پزشکی بالینی ابن سینا (Mar 2018)
Determination of Minimum Inhibitory Concentration of Different Antibiotic Groups in Clinical Isolates of Pseudomonas aeruginosa Containing p-AmpC and Their Relationship with Antibiotic Resistance Pattern
Abstract
Background and Objective: AmpC-type beta-lactamases have been implicated in group C of Amber, which includes EBC, CIT, MOX, FOX, DHA, and ACC. The active presence of these plasmid genes in clinical isolates of P.aeruginosa has resulted in resistance to a wide range of antibiotics. Therefore, we aimed to determine the minimum inhibitory concentrations (MIC) of different antibiotic groups in clinical isolates of P. aeruginosa carrying AmpC enzyme and study their relationship pattern.
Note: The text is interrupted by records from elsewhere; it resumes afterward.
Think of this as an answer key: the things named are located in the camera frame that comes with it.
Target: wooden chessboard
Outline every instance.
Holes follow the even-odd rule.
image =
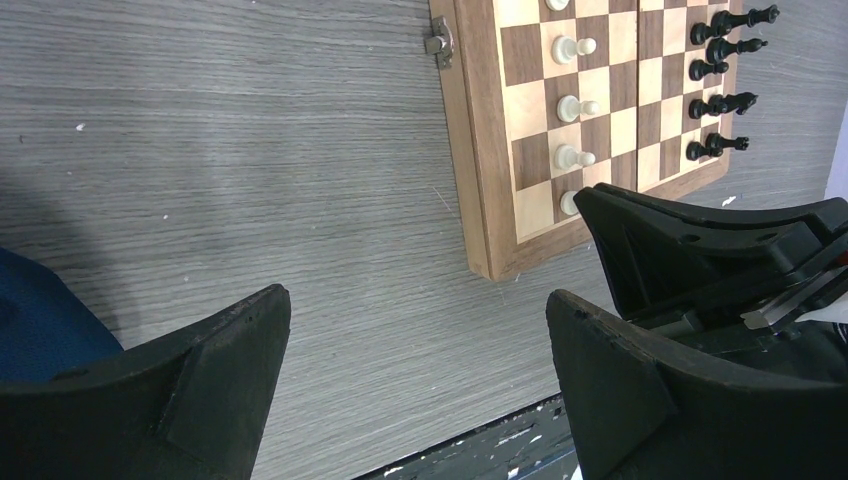
[[[741,0],[430,0],[455,42],[441,70],[466,250],[471,269],[492,280],[514,276],[590,239],[560,202],[600,182],[675,199],[723,176],[723,157],[686,159],[710,132],[731,135],[731,115],[692,120],[689,103],[734,93],[736,63],[700,82],[704,59],[689,32],[714,12],[741,12]],[[597,50],[557,64],[561,35],[593,38]],[[738,30],[729,37],[738,40]],[[570,123],[556,113],[565,95],[600,105]],[[591,152],[588,167],[560,170],[563,144]]]

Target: chess piece
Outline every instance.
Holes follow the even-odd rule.
[[[697,120],[704,115],[709,115],[711,117],[717,117],[719,115],[725,114],[730,110],[727,110],[728,105],[725,105],[721,102],[713,103],[713,98],[721,97],[721,95],[714,95],[710,98],[710,102],[707,103],[700,98],[692,100],[692,103],[689,104],[689,118],[693,120]]]
[[[571,145],[562,145],[557,148],[555,155],[555,163],[560,170],[568,170],[569,168],[580,165],[588,167],[595,164],[595,154],[589,152],[578,152]]]
[[[594,53],[598,48],[598,42],[595,41],[594,38],[584,38],[582,40],[574,41],[571,37],[557,37],[554,40],[554,45],[551,48],[551,55],[553,55],[554,60],[560,64],[565,65],[570,61],[574,60],[578,55],[589,55]]]
[[[729,33],[730,30],[733,30],[736,27],[741,27],[742,25],[753,27],[754,25],[764,22],[774,23],[779,15],[780,10],[777,9],[777,5],[772,5],[765,10],[752,8],[745,15],[734,15],[727,10],[723,10],[713,15],[713,18],[710,21],[710,26],[713,28],[718,26],[723,26],[721,28],[724,29],[729,28]]]
[[[548,8],[555,12],[560,12],[565,10],[565,7],[568,6],[569,0],[547,0]]]
[[[723,38],[715,38],[710,40],[710,44],[707,46],[707,61],[710,63],[720,63],[733,54],[754,53],[765,46],[768,46],[768,42],[759,38],[753,38],[739,43],[731,43]]]
[[[718,158],[724,155],[724,150],[720,148],[709,148],[701,145],[699,142],[691,142],[686,146],[686,158],[697,161],[701,157]]]
[[[709,104],[714,109],[722,110],[721,113],[736,111],[737,115],[745,115],[749,108],[757,104],[757,95],[751,92],[744,92],[738,95],[713,95],[710,97]]]
[[[595,101],[581,102],[574,95],[562,97],[557,104],[557,116],[563,122],[569,123],[577,120],[581,114],[597,115],[601,111],[601,105]]]
[[[731,30],[733,28],[725,23],[707,25],[698,22],[692,27],[692,32],[689,33],[689,41],[692,42],[692,45],[703,45],[711,38],[719,38],[729,34]]]
[[[580,210],[577,209],[577,204],[574,203],[575,195],[577,195],[577,192],[566,192],[565,195],[559,199],[559,208],[562,210],[562,213],[568,216],[580,213]]]
[[[711,150],[721,150],[724,148],[732,148],[734,150],[745,151],[748,150],[748,137],[739,137],[734,140],[730,140],[721,136],[720,133],[711,133],[707,135],[706,145],[707,148]]]
[[[692,79],[693,82],[697,82],[707,75],[721,75],[723,73],[727,73],[728,70],[730,70],[730,64],[727,62],[712,65],[703,60],[695,60],[691,65],[689,65],[689,78]]]

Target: chess board frame
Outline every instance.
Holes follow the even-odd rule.
[[[728,3],[731,11],[742,11],[742,0]],[[446,18],[455,42],[453,66],[441,70],[440,76],[471,270],[493,281],[503,280],[590,240],[578,218],[519,241],[494,1],[430,0],[430,9],[433,18]],[[728,36],[730,41],[738,39],[739,29]],[[727,62],[725,94],[736,91],[736,56]],[[732,122],[731,114],[722,118],[723,136],[731,135]],[[677,199],[724,176],[729,157],[726,150],[717,161],[698,168],[697,175],[674,178],[643,193]]]

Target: dark brown square
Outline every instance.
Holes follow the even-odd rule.
[[[566,6],[563,10],[557,12],[555,10],[551,10],[548,7],[548,2],[545,0],[539,0],[539,19],[544,22],[554,22],[557,20],[571,20],[576,17],[577,13],[574,9],[574,2],[568,2],[568,6]]]
[[[610,112],[626,110],[637,105],[638,65],[639,62],[634,60],[610,66]]]
[[[662,57],[663,11],[639,12],[639,60]]]
[[[610,13],[635,12],[637,0],[612,0],[610,2]]]
[[[501,38],[507,86],[544,78],[542,31],[538,23],[502,28]]]
[[[598,42],[595,53],[577,57],[578,70],[585,72],[609,65],[609,15],[578,18],[577,38],[594,38]]]
[[[683,63],[685,54],[663,57],[663,100],[683,95]]]
[[[690,7],[686,10],[686,51],[698,50],[705,48],[705,45],[695,45],[692,43],[692,27],[697,23],[707,23],[707,6]]]
[[[698,90],[697,92],[687,93],[683,96],[683,133],[701,128],[701,119],[696,120],[689,116],[689,105],[695,100],[700,100],[701,94],[702,92]]]
[[[590,118],[580,124],[580,142],[584,152],[594,153],[599,162],[612,155],[610,151],[610,116]]]
[[[612,173],[612,184],[626,188],[627,190],[636,190],[636,179],[638,178],[639,163],[636,160],[636,152],[627,152],[624,155],[619,155],[610,162],[610,170]]]
[[[639,107],[638,118],[636,119],[636,125],[638,125],[636,139],[639,148],[645,148],[659,143],[661,113],[662,102]]]
[[[548,132],[512,142],[512,160],[515,165],[516,190],[524,190],[550,180]]]
[[[551,180],[552,200],[554,202],[554,223],[572,218],[562,213],[562,208],[559,206],[560,200],[566,193],[578,192],[581,188],[583,188],[583,170],[566,173]]]
[[[548,112],[548,130],[553,130],[555,128],[562,127],[563,125],[567,125],[567,123],[560,120],[556,114],[557,104],[559,103],[559,100],[566,95],[574,95],[579,99],[579,85],[576,73],[545,79],[545,103],[547,104],[546,110]],[[578,117],[577,120],[572,123],[577,123],[579,121],[580,118]]]
[[[680,173],[680,137],[660,144],[660,180]]]
[[[706,127],[701,129],[701,145],[707,144],[707,136],[711,133],[718,133],[718,124],[714,123],[712,125],[707,125]],[[698,163],[709,162],[712,160],[712,157],[705,156],[698,159]]]
[[[724,75],[707,75],[704,77],[704,88],[712,88],[721,85],[721,82],[724,81]]]

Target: blue object
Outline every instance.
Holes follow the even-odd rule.
[[[47,382],[122,351],[52,270],[0,248],[0,382]]]

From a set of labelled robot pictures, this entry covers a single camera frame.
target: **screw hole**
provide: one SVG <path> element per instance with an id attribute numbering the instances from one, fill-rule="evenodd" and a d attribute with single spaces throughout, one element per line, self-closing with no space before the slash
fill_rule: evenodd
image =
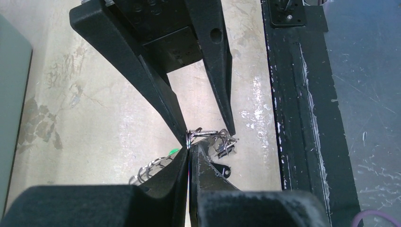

Materials and Methods: In this descriptive study, the MIC of 95 P. aeruginosa isolates was determined using E-test for cefocytosine, cefpodoxime, cefotaxime, ceftazidime, ciprofloxacin, colicitin, aztreonam, and ceftriaxone antibiotics (Liofilchem, Italy). Multiplex polymerase chain reaction was used to amplify and identify plasmid genes. The Chi-squared test was used to determine the relationship between variables. Results: Of the 95 P. aeruginosa isolates, 95 (100%) isolates were resistant to cefoxitin, 79 (83.5%) isolates to cefpodoxime, 2 (2.1%) isolates to ceftazidime, 87 (81.57%) isolates to ceftriaxone, and 22 (23.15%) isolates were resistant to aterranum, but none of the isolates was resistant to colistin. In addition, 21 (22.1%) isolates had FOX gene, 13 (11.57%) isolates had AAC gene, 7 (36.6%) isolates had MOX gene, 4 (21.4%) isolates had CIT gene, 2 (2.1%) isolates had DHA gene, and 1 (1.05%) isolate had EBC gene. It is worth mentioning that there was a significant relationship between the presence of plasmid genes and antibiotic resistance (level of significance: P≤0.05). Conclusion: The presence of the genes encoding the AmpC enzyme can provide the ground for resistance to a broad range of antibiotics.